After collection, the bivalves were frozen on board the ship and later transported to the CIMAR laboratory in a plastic cooler. The collection included one specimen of deep-sea mussel and 13 specimens of vesicomyid clams (Numbered 01 to 13) of which five were preserved whole (shells and tissues) in 90 % ethyl alcohol. A rock fragment was also collected. A small clam (# 08) was found dead at the time of collection and had the space between valves filled with soft dark gray sediment. Seven clams were open and soft parts removed with a plastic knife and stored frozen (-18 oC) until analyses. A valve (usually the right one) of each of the seven clams was weighed (grams) for reference. The 13 clams were measured to the nearest mm for length (L), height (H), and width (W, both valves attached, when intact) and ratios (H/L, W/L, W/H) computed. Distance from the umbo to the anterior region was also measured. Empty shells and whole specimens were deposited in the mollusk collection of the Museum of Zoology, University of Costa Rica (MZUCR).
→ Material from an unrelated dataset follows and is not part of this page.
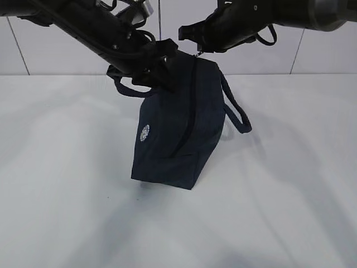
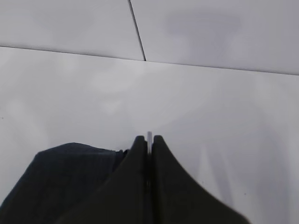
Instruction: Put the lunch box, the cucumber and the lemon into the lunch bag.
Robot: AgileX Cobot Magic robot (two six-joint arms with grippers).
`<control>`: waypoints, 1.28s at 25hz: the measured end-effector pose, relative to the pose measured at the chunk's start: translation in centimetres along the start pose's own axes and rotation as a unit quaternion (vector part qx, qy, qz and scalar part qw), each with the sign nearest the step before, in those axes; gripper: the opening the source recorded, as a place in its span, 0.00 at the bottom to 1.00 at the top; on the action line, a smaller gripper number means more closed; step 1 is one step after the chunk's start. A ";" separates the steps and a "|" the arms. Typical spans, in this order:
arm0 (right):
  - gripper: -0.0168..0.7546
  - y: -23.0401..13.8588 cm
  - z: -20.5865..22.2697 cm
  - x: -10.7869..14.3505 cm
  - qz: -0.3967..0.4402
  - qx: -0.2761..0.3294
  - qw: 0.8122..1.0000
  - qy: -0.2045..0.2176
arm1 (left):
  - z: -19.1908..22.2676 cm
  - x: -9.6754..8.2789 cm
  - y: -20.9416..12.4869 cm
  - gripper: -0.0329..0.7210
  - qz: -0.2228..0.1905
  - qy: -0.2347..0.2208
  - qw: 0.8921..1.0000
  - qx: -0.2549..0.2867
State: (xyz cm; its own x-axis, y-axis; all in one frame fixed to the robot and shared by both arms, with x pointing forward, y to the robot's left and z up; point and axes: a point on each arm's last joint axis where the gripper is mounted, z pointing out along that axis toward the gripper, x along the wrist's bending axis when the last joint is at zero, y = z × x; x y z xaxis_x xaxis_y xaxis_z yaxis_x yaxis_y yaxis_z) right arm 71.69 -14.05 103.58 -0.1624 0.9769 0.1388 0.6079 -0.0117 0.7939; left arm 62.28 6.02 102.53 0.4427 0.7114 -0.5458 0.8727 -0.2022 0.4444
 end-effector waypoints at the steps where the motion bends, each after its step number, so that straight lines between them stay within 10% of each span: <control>1: 0.04 0.0 0.0 0.0 0.001 0.001 1.000 0.000 | -0.1 0.1 -0.1 0.04 0.009 0.001 1.000 0.008; 32: 0.04 -3.3 4.4 -0.3 0.019 0.039 0.999 0.003 | -0.4 0.3 -1.7 0.04 0.110 0.000 0.989 0.100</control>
State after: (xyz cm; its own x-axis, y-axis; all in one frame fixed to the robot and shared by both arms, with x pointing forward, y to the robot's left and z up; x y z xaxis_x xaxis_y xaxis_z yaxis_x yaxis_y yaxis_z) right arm 73.14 -13.33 98.35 -0.1430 0.9749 0.1708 0.6717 -0.0312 0.7402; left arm 60.87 6.81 101.91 0.6258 0.6360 -0.4515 0.7790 -0.4807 0.4026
Nine metals (Aluminum, Cadmium, Copper, Iron, Lead, Manganese, Nickel, Tin and Zinc) were selected for analysis. All metal determinations were performed as described in Vargas et al. (2015): Tissue samples were weighed after drying in an oven at 65 [degrees]C for 48 h. The rock fragment from the site, as well as the sediment trapped in clam #08, were included in the metal analysis. Dried samples were ground to powder and sub-samples of 1.00 g to 4.00 g placed in Teflon containers with 6 mL of high purity nitric acid, 2 mL of high purity hydrochloric acid, and pressure-digested in a microwave oven (CEM[R] MARSx). After digestion, the containers were left to reach room temperature, the liquid was transferred to 100 mL volumetric flasks, and diluted with deionized water. Certified reference materials and blank tests were also run. Cu, Fe, Mn and Zn were analyzed by Flame Atomic Absorption Spectrometry (Perkin Elmer[R] 3300) and Al, Cd, Ni, Pb and Sn by Graphite Furnace Atomic Absorption Spectrometry (Perkin Elmer[R] HGA 600). Calibration curves were produced against certified standards for each element according to the UCR-CICA accredited protocols. Concentrations were determined in triplicate. The results are expressed in [micro]g/g dry weight (dw). Detection limits typical values ([micro]g/g) were: 18 for Zn, 1.9 for Fe, 0.40 for Al, 0.10 for Sn, 0.027 for Pb, 0.022 for Ni, and 0.0020 for Cd. Detection limitis for Cu and Mn were 6.7 ug/g and 2.2 ug/g, respectively.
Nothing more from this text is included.